Overview
Teaching: 15 min Exercises: 0 minQuestions
How can we make CNNs more efficient?
What can we do to intepret CNN results?
Objectives
Implement networks with pooling
Implement networks with dropout
We saw that deep CNNs can have a lot of parameters. One way to reduce the number of parameters is to condense the output of the convolutional layers, and summarize it.
A simple way to do that is to pool the pixel intensities in the output for small spatial regions. This is similar to the convolution operation that we saw, but instead of multiplying a small window with a kernel and summing it, we now do a maximum operation over this window, and replace a group of pixels with the brightest one of them.
Let’s see what that would be like using numpy. We start by allocating the output. Notice that we’ve managed to reduce the number of pixels by a factor of 4. Then, we go over each pixel in the output and for each one we choose the maximum of the corresponding little two-by-two window in the input.

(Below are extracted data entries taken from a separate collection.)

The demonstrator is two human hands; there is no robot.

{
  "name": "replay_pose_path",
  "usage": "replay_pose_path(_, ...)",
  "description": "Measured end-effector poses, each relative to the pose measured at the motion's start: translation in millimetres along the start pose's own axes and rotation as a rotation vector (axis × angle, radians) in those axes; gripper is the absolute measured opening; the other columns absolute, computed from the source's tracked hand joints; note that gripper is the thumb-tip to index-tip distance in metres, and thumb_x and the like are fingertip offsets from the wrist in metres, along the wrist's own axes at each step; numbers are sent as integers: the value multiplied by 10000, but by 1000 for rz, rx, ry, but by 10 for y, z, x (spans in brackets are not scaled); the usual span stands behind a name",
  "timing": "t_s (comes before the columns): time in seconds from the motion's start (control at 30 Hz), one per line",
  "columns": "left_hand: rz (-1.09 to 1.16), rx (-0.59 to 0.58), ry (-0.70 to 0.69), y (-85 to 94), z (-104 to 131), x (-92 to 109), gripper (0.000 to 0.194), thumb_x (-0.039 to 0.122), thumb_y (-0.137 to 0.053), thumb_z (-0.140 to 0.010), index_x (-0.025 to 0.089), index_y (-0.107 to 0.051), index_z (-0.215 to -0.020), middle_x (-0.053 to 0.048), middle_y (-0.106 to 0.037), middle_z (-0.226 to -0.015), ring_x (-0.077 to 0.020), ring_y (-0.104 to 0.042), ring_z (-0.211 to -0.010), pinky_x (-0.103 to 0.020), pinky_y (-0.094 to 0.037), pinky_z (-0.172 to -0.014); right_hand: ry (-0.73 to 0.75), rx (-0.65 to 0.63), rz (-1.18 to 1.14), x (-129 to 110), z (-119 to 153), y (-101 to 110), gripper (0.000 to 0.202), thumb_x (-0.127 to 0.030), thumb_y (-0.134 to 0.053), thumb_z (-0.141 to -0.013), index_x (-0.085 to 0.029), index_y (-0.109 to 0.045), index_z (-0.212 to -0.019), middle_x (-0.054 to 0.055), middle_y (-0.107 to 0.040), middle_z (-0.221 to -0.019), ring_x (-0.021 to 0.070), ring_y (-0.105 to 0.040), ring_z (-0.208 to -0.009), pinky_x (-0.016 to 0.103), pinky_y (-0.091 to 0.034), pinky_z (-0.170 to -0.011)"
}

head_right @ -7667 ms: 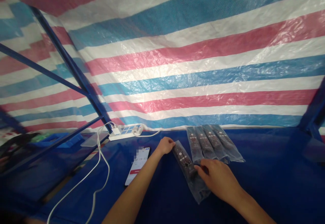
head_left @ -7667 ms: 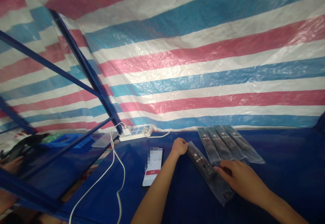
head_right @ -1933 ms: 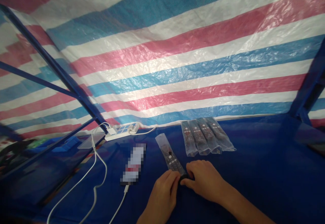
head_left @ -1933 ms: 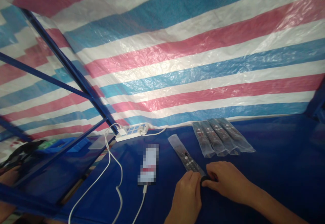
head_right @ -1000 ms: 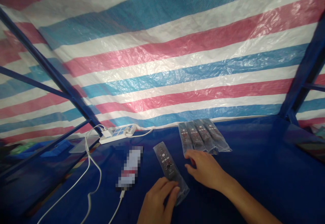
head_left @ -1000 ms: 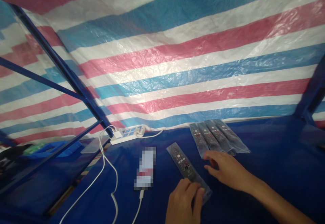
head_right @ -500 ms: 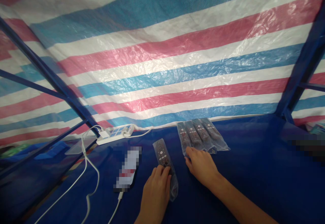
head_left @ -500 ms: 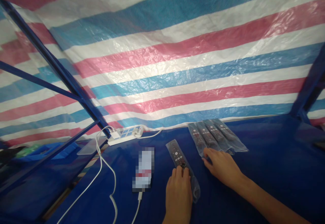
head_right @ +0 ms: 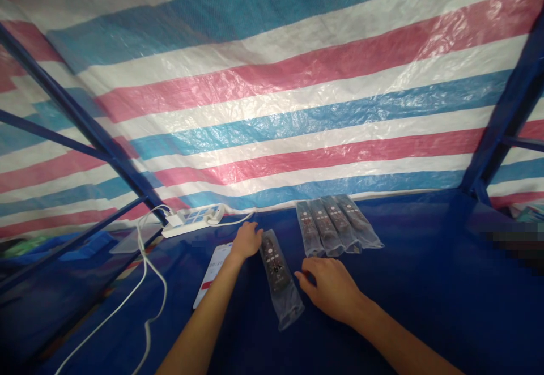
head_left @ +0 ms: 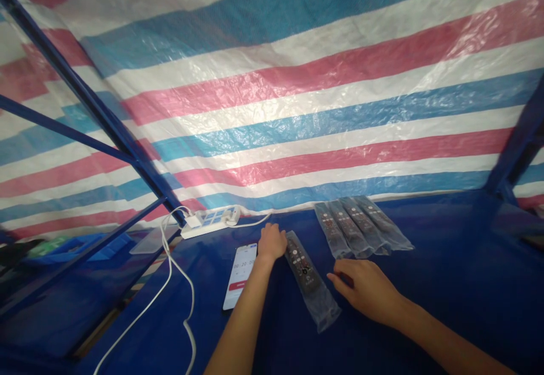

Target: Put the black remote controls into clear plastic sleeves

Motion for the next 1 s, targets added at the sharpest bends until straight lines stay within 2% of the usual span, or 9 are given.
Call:
replay_pose_path(0.1, 16, -105, 5, -130, -233, -83, 169, 237, -544, -865, 139, -681, -872, -100, -695, -977, -194, -637, -943, -296, -457, -838, -9, 0, -1, 37, 5, 18, 304, -307, -438, -915, -207, -560, -655, -5, -647, -657, 134, -580, -578, 258, -309, -559)
replay_pose_path(0.23, 19, -127, -8, -234, -240, -101, 155, 175, -511, -871, 135, -660, -857, -91, -703, -936, -173, -642, -911, -294, -452, -817, -7, -2, 1, 69, 2, 28, 303, -312, -433, -917, -206, -568, -667, -1, -645, -658, 140, -583, -590, 262, -310, -566)
replay_pose_path(0.33, 23, -98, -12, -234, -197, -81, 205, 118, -470, -862, 115, -646, -966, -139, -696, -978, -208, -639, -958, -271, -431, -790, 6, -9, -8, 59, 3, 25, 303, -309, -432, -918, -207, -565, -666, -2, -644, -660, 137, -579, -588, 260, -310, -567)
replay_pose_path(0.43, 45, -76, -25, -200, -195, -75, 244, 117, -438, -878, 114, -634, -1025, -129, -696, -996, -205, -634, -968, -261, -422, -788, 6, -4, -11, 61, 5, 35, 308, -312, -429, -918, -208, -560, -659, -1, -644, -663, 137, -579, -588, 260, -312, -567)
replay_pose_path(0.6, 90, -126, -76, -133, -188, -57, 171, 189, -536, -847, 151, -696, -797, -48, -714, -825, -168, -649, -802, -220, -429, -679, -3, 18, -24, 97, 2, 57, 320, -324, -421, -918, -210, -542, -645, 1, -647, -661, 138, -574, -584, 262, -311, -562)
replay_pose_path(0.67, 96, -123, -103, -58, -154, -15, 191, 198, -539, -841, 161, -689, -728, -22, -698, -739, -153, -636, -730, -216, -426, -645, 0, 24, -34, 103, 5, 61, 320, -324, -420, -917, -209, -541, -644, 3, -651, -663, 136, -573, -580, 262, -310, -556)
replay_pose_path(0.73, 91, -60, -131, 78, -99, 54, 226, 188, -484, -868, 165, -685, -767, -28, -699, -793, -150, -628, -774, -223, -429, -700, 2, 28, -37, 101, 10, 71, 318, -321, -418, -915, -208, -544, -646, 4, -653, -664, 134, -570, -574, 262, -310, -552)
replay_pose_path(0.87, 65, 90, -187, 445, 82, 250, 260, 206, -389, -918, 186, -648, -936, -76, -680, -990, -191, -606, -957, -276, -403, -824, -1, 49, -28, 89, 24, 122, 328, -318, -403, -923, -210, -553, -652, 4, -656, -671, 141, -581, -586, 265, -323, -564)
replay_pose_path(1.0, 15, 189, -228, 826, 288, 471, 248, 259, -374, -939, 209, -616, -920, -62, -681, -913, -217, -621, -926, -283, -395, -761, -37, 49, -38, 84, 43, 171, 353, -401, -412, -927, -213, -581, -681, 15, -681, -707, 155, -607, -625, 266, -328, -570)
Point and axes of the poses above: each hand's wrist, its own z-axis away from the middle knuckle, its own y-axis out of the back of the hand, x = y × z, the point moved 4 cm from there along -z, towards the middle knuckle
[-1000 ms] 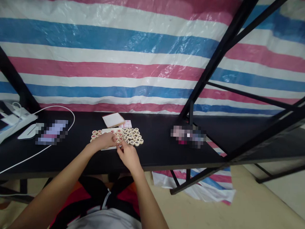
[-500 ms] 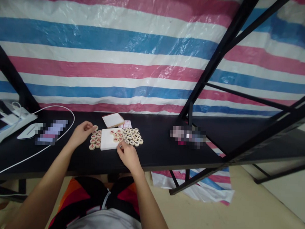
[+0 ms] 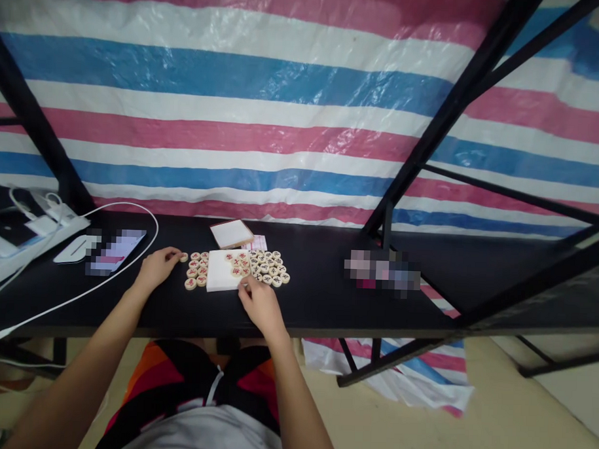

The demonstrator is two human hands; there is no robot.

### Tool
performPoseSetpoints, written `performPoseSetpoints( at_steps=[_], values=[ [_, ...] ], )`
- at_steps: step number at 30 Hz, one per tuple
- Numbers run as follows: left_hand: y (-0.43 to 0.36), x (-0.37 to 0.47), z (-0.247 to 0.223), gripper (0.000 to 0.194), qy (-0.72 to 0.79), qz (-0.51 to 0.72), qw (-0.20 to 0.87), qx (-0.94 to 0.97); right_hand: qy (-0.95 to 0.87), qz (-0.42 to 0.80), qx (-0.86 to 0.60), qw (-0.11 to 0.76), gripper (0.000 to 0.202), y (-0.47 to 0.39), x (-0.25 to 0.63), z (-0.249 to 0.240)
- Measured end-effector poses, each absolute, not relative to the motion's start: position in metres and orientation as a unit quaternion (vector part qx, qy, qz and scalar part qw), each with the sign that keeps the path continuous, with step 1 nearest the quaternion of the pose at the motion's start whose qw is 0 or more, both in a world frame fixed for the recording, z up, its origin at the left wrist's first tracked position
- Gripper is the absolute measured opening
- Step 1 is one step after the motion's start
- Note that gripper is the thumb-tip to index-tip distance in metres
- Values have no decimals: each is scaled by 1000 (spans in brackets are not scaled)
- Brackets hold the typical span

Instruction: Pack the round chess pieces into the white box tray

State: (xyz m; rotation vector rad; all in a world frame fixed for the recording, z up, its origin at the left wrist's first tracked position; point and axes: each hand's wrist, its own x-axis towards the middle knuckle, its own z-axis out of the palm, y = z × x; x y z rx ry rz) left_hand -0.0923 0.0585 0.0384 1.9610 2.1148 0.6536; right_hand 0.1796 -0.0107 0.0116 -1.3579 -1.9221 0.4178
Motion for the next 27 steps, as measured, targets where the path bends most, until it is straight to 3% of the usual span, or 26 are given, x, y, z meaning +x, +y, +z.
performPoseSetpoints(
  at_steps=[13,20,27],
  values=[
    [44,-94,29,39,627,272,86,725,-745,166,-525,377,18,-10,179,12],
    [16,-100,17,79,573,220,90,784,-748,163,-525,373,18,-11,180,12],
    [16,-99,18,66,571,240,83,781,-748,161,-525,373,17,-11,179,12]
  ],
)
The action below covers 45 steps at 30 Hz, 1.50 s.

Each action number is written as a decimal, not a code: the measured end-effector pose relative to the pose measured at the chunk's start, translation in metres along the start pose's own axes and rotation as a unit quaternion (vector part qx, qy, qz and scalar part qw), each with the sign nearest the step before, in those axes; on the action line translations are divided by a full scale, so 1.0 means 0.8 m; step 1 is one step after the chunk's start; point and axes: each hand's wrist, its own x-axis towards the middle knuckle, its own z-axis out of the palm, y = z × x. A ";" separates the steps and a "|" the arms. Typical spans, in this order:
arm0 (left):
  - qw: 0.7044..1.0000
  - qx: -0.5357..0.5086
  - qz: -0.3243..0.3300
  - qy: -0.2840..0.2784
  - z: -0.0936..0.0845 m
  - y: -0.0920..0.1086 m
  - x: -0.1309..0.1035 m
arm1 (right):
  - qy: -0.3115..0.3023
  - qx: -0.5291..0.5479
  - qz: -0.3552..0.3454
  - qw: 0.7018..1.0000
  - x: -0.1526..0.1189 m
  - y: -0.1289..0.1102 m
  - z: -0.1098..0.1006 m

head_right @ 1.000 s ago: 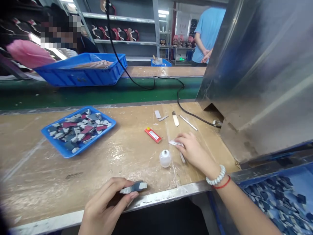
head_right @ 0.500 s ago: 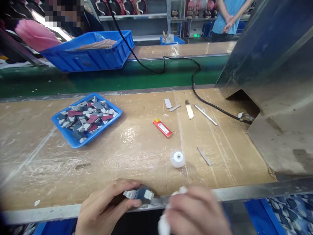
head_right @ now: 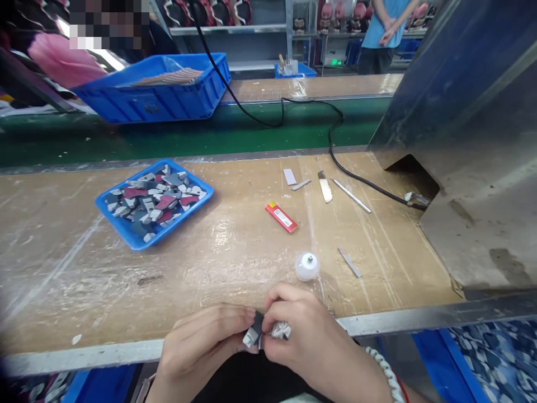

result = np.zeros((im.shape[0]//2, im.shape[1]//2))
for ii in range(result.shape[0]):
for jj in range(result.shape[1]):
np.max(im[ii*2:ii*2+2, jj*2:jj*2+2])
In Keras, this operation is implemented as a layer. Here, we add a
max-pooling operation after each convolutional layer. The input to the
MaxPool2D
units is the size of the pooling window (here 2-by-2):
from layers import MaxPool2D
cnn = Sequential()
cnn.add(Conv2D(10, kernel_size=3, input_shape=(28, 28, 1), activation='relu'))
cnn.add(MaxPool2D(2))
cnn.add(Conv2D(10, kernel_size=3, activation='relu'))
cnn.add(MaxPool2D(2))
cnn.add(Flatten())
cnn.add(Dense(3, activation='softmax'))
Let’s see how this affects the number of parameters:
cnn.summary()
That’s pretty dramatic!
Another approach to using the data more efficiently is regularization. One approach to regularizing CNNs is called dropout. Here, instead of fitting all of the weights each time, we ignore some randomly selected units in each step of learning. This means that different parts of the data (and hence different samples from the noise) affect different units. This also allows different units to develop their own ‘identity’.
Implementing this in Keras is again a matter of adding another layer. We
add a dropout layer after the convolutional layer for which we would like
to apply the dropout. The input to the Dropout
objects is the
proportion of the units that we would like to ignore in each step of learning:
from layers import Dropout
cnn = Sequential()
cnn.add(Conv2D(10, kernel_size=3, input_shape=(28, 28, 1), activation='relu'))
cnn.add(Dropout(0.25))
cnn.add(Conv2D(10, kernel_size=3, activation='relu'))
cnn.add(Dropout(0.25))
cnn.add(Flatten())
cnn.add(Dense(3, activation='softmax'))
During learning, the weights used by the network change, and as they change, the network becomes more attuned to the features of the images that discriminate between classes. This means that the loss function we use for training becomes smaller and smaller. Looking at the change in the loss with learning can be helpful to see whether learning is progressing as expected, and whether the network has learned enough.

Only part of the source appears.